So then, just as you received Christ Jesus as Lord, continue to live your lives in him.  The Colossians and Laodiceans received Jesus by faith.  Without the extra help of secret knowledge or divination of stars or Gnostic belief systems.  Faith in Jesus Christ is enough for our salvation.  Sometimes things really are just that simple.  For God so loved the world that he gave his only son, so that everyone who believes in him may not perish but may have eternal life.  Faith in Jesus Christ is enough for our salvation.  Paul is essentially repeating the message of John 3:16.  He lets the Colossians know how much he cares for them, he encourages them to be united in love, and then he tells them to unite in love.  It really is that simple.  Faith in Jesus is enough for our salvation.   

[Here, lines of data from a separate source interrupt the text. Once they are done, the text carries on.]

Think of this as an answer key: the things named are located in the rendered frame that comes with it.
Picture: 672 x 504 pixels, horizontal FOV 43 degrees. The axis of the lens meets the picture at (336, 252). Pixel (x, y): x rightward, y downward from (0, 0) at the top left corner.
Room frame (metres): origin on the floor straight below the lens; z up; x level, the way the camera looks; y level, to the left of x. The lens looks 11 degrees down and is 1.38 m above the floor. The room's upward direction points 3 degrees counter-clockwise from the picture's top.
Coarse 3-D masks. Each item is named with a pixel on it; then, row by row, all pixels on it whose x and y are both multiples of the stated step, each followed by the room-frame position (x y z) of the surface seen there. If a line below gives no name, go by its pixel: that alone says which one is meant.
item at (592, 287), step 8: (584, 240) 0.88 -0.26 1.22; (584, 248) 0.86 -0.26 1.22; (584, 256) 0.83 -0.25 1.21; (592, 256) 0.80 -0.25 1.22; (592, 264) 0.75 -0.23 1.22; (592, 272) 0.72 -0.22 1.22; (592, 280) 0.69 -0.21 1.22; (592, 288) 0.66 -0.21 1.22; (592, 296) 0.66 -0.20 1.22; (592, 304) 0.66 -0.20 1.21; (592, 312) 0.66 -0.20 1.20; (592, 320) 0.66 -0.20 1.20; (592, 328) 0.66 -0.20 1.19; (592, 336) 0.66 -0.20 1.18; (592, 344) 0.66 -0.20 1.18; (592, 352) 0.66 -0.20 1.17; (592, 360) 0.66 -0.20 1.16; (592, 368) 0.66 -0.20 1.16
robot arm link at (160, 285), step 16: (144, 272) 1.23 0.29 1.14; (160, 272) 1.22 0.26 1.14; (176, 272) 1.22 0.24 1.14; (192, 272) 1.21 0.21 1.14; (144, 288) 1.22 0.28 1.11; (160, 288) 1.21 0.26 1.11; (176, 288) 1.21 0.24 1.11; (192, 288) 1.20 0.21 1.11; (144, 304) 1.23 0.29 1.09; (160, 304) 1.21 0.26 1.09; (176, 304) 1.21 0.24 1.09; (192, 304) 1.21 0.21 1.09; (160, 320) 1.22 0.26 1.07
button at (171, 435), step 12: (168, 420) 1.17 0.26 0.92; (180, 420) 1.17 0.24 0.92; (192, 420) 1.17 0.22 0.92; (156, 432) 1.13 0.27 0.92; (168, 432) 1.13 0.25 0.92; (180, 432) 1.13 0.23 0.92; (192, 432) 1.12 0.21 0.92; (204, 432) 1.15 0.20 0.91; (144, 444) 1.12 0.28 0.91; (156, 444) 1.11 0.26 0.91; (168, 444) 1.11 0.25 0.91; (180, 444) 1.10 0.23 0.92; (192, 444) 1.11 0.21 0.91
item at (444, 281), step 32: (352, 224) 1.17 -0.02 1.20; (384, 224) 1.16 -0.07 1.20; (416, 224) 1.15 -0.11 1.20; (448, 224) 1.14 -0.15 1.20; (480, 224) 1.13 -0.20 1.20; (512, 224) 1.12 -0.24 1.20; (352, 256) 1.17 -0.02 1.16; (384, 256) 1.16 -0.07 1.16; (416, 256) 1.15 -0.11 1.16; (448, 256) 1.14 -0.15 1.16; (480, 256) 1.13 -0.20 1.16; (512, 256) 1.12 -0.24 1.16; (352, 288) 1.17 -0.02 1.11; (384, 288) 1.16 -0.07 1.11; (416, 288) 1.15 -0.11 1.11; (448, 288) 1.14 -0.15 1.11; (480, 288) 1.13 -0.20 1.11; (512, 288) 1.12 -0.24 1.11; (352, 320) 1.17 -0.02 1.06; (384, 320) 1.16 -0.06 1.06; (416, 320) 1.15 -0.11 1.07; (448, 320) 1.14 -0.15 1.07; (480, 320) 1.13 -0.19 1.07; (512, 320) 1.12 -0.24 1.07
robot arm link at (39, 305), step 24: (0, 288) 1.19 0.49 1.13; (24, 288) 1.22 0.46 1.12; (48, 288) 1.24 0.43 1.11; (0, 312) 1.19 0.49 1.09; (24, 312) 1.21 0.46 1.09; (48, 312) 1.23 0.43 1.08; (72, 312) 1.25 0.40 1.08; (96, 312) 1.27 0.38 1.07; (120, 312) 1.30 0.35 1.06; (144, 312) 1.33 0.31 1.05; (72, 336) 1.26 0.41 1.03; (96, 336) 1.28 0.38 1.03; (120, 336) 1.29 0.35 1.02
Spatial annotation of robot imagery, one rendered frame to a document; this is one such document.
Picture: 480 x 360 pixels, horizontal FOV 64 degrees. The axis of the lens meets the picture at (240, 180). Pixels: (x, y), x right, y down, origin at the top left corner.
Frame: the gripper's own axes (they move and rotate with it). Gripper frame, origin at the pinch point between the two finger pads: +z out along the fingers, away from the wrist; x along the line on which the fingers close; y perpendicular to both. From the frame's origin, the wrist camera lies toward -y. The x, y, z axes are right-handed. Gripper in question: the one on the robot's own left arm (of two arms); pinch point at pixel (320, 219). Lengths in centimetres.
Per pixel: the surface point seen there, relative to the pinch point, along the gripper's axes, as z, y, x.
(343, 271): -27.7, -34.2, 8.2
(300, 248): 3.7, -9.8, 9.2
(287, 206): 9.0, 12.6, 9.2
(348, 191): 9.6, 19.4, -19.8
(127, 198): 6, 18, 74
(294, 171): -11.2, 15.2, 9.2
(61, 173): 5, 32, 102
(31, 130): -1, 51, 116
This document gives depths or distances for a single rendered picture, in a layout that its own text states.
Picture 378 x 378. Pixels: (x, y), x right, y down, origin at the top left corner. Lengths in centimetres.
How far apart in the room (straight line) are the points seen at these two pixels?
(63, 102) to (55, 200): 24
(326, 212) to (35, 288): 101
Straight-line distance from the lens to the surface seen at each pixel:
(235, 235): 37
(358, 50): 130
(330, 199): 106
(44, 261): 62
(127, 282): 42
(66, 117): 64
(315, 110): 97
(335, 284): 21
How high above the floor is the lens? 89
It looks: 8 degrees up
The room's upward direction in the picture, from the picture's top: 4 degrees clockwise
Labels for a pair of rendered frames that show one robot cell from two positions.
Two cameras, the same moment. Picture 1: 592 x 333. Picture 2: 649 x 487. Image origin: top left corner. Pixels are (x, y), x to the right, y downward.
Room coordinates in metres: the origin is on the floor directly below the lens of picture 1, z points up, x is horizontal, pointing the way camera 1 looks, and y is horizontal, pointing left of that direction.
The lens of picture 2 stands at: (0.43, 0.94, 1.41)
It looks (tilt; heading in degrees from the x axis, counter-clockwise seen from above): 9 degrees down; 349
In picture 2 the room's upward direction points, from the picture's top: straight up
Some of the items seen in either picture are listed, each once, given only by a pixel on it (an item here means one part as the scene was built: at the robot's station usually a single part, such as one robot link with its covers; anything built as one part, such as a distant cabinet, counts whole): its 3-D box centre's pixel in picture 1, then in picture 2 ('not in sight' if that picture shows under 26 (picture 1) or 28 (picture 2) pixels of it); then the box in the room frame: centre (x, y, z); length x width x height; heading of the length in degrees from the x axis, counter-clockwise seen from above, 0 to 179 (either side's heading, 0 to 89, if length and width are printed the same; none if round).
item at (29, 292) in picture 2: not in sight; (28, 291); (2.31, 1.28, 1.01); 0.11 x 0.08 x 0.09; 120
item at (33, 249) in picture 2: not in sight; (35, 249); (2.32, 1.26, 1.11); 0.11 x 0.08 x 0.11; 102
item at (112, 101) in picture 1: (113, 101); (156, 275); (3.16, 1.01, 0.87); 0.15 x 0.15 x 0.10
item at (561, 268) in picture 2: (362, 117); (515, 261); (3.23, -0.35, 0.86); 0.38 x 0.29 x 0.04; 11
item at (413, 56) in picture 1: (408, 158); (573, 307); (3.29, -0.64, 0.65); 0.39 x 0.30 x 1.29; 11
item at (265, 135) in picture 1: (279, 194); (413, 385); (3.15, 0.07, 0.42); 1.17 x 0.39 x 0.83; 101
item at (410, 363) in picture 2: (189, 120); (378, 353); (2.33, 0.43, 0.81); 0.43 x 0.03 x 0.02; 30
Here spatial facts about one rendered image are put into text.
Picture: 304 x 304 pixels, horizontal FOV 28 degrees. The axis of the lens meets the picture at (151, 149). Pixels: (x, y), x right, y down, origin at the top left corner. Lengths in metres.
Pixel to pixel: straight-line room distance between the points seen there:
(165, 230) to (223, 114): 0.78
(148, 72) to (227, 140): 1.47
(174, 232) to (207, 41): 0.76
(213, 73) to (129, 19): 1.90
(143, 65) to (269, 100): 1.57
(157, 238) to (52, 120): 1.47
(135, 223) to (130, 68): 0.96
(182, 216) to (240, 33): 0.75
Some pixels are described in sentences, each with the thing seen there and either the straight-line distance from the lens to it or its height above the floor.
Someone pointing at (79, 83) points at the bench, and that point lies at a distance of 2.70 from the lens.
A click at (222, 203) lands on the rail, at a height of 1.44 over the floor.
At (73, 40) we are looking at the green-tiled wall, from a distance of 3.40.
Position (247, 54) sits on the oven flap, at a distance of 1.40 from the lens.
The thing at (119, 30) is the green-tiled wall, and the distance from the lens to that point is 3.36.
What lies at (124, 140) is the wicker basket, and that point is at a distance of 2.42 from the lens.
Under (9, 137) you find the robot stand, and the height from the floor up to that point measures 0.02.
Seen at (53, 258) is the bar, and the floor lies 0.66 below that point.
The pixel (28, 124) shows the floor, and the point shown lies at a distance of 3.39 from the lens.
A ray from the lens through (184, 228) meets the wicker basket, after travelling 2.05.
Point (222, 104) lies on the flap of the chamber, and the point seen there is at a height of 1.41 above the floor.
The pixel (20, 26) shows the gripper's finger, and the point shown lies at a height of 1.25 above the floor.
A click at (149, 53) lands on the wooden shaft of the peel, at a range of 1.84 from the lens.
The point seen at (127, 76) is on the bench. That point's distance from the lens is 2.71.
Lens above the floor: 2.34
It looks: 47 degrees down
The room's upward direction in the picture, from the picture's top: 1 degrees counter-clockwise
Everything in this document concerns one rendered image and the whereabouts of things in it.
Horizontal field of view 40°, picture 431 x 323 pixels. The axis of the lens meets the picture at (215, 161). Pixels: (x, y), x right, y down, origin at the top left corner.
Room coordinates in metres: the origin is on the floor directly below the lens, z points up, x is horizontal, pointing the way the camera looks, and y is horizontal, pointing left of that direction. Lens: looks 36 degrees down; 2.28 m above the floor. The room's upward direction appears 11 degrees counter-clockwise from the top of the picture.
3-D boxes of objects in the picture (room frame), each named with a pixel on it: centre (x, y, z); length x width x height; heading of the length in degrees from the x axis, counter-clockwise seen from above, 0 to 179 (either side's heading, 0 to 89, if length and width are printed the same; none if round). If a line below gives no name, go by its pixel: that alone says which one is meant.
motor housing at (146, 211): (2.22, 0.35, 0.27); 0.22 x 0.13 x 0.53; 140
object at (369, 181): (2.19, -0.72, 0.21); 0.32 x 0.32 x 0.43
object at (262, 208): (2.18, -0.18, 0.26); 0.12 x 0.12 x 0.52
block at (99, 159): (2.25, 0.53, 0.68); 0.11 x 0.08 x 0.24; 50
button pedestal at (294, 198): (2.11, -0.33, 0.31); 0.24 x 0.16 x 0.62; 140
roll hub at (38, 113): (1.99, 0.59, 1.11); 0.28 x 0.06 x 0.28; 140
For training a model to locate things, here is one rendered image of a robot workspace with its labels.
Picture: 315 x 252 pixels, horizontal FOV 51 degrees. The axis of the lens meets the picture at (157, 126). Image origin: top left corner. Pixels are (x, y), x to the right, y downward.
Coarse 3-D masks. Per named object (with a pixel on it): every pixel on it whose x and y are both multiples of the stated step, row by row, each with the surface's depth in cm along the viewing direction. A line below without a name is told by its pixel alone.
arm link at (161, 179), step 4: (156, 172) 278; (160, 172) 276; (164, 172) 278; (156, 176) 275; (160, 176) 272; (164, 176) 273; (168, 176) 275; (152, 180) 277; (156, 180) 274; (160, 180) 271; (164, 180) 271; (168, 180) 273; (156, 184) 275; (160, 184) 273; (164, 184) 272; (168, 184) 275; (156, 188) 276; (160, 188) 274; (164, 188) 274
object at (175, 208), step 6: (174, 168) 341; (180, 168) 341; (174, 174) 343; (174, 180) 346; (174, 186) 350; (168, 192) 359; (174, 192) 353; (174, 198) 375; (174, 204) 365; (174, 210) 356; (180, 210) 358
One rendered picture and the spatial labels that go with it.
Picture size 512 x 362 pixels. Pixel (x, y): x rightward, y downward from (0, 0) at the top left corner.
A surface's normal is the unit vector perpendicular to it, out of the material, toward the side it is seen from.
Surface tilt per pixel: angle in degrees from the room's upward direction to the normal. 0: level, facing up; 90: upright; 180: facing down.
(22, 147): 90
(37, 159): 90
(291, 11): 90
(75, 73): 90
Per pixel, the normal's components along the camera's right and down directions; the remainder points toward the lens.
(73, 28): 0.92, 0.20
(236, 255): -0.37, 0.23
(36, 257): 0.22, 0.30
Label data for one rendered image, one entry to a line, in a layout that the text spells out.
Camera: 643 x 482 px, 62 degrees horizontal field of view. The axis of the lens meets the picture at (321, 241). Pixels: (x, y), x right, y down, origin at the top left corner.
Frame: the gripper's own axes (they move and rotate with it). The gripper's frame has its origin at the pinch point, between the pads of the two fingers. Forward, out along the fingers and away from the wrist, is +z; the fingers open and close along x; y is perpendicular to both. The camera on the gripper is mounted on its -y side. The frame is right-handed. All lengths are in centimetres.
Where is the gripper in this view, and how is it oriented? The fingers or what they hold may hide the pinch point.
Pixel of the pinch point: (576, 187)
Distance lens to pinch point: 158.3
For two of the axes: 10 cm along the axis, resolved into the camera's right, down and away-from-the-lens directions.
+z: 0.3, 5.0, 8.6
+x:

Key Characters in the text

Jesus Christ – Jesus of Nazareth as the Messiah and according to the Christian church the incarnate second Person of the Trinity.  He was crucified on a cross and was raised from the dead by the power of God. 

Paul – A leading persecutor of Christians in the first years of the new faith.  He became a believer in Jesus and one of the most influential voices in the Christian New Testament. 

Key Words

Godhead – The nature or essence of God as Trinity: Father, Son, and Holy Spirit.    

Philosophy – Love of wisdom.  The study of ultimate reality by the use of human reason, logic, ethics, etc., to answer such questions as: What is real? How do we know? What are we to do?

Gnosticism – An amorphous movement during the early church period which featured complex views that focused on the quest for secret knowledge transmitted only to the “enlightened” and marked by the view that matter is evil.  Gnostics denied the humanity of Jesus.

Unity – Used theologically to describe the oneness between the members of the Godhead, the relationship between God and believers through Jesus Crist, and the relationship of believers in Christ with one another.  Also, a religious movement stressing positive thought and prayer. 

Themes, Topics, Discussion, or Sermon Preparation Ideas

1.  Jesus is enough                                                        

2.  False teaching faces a real Savior.

Questions

1.  This letter warns the Colossians against false philosophies based on secret knowledge and Gnostics beliefs.  No one would believe something that is completely ludicrous.  How do we guard against good sounding arguments that are false?   

2.  Unity sounds like a great goal to achieve.  When should unity be rejected?        

Concluding thought

This week’s study is titled hearts united in love.  I can think of no example where this isn’t a great and admirable goal.  The key here is “in love”.  You can never go wrong operating in love.  However, you can go wrong simply operating in unity.  We should always be united in righteousness and love.  Going along to get along is not a unity that we should strive for.  Unity at the expense of doing what is righteous is also something we should not strive for.  If your unity results in the unrighteous subjection or oppression of others it’s a unity that isn’t based in love.         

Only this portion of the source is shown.